* _WORK ITEM_
Return all lines in the material below that contain "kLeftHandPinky".

_ _ _

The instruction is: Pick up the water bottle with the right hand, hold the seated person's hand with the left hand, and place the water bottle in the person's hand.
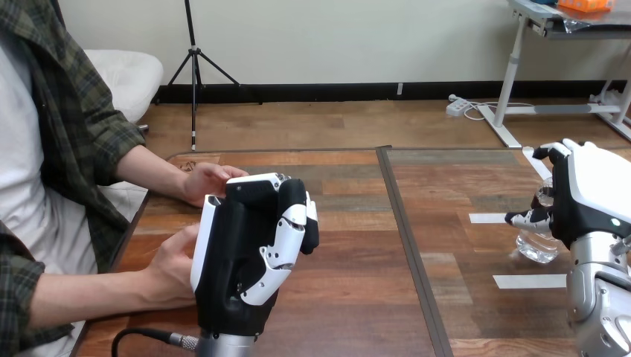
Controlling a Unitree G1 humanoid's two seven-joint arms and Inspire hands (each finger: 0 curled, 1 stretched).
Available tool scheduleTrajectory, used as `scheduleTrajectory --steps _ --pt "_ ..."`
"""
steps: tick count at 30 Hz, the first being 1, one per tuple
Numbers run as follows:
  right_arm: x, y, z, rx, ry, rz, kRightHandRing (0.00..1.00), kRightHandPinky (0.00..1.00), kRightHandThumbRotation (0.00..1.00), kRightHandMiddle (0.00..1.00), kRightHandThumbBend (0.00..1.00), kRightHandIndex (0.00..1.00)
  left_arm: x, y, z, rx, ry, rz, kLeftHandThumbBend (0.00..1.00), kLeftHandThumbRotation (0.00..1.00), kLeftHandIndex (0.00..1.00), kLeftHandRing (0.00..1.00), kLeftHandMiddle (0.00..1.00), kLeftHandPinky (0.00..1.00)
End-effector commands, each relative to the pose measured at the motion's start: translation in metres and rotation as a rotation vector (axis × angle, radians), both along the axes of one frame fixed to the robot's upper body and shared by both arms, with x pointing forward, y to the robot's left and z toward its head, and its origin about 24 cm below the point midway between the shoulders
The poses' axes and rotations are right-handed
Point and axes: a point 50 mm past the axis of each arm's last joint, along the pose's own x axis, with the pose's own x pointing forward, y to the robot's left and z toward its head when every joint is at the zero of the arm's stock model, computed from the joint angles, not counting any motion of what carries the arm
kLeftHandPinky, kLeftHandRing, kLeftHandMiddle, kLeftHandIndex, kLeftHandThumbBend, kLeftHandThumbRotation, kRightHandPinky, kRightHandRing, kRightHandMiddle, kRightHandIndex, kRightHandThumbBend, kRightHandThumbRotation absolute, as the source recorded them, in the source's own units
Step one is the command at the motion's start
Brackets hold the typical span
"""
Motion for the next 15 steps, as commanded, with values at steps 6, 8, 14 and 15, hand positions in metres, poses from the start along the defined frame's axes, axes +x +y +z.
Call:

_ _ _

* _SOLUTION TO THIS PROBLEM_
  left_arm: x, y, z, rx, ry, rz, kLeftHandThumbBend (0.00..1.00), kLeftHandThumbRotation (0.00..1.00), kLeftHandIndex (0.00..1.00), kLeftHandRing (0.00..1.00), kLeftHandMiddle (0.00..1.00), kLeftHandPinky (0.00..1.00)
kLeftHandPinky, kLeftHandRing, kLeftHandMiddle, kLeftHandIndex, kLeftHandThumbBend, kLeftHandThumbRotation, kRightHandPinky, kRightHandRing, kRightHandMiddle, kRightHandIndex, kRightHandThumbBend, kRightHandThumbRotation absolute, as the source recorded them, in the source's own units

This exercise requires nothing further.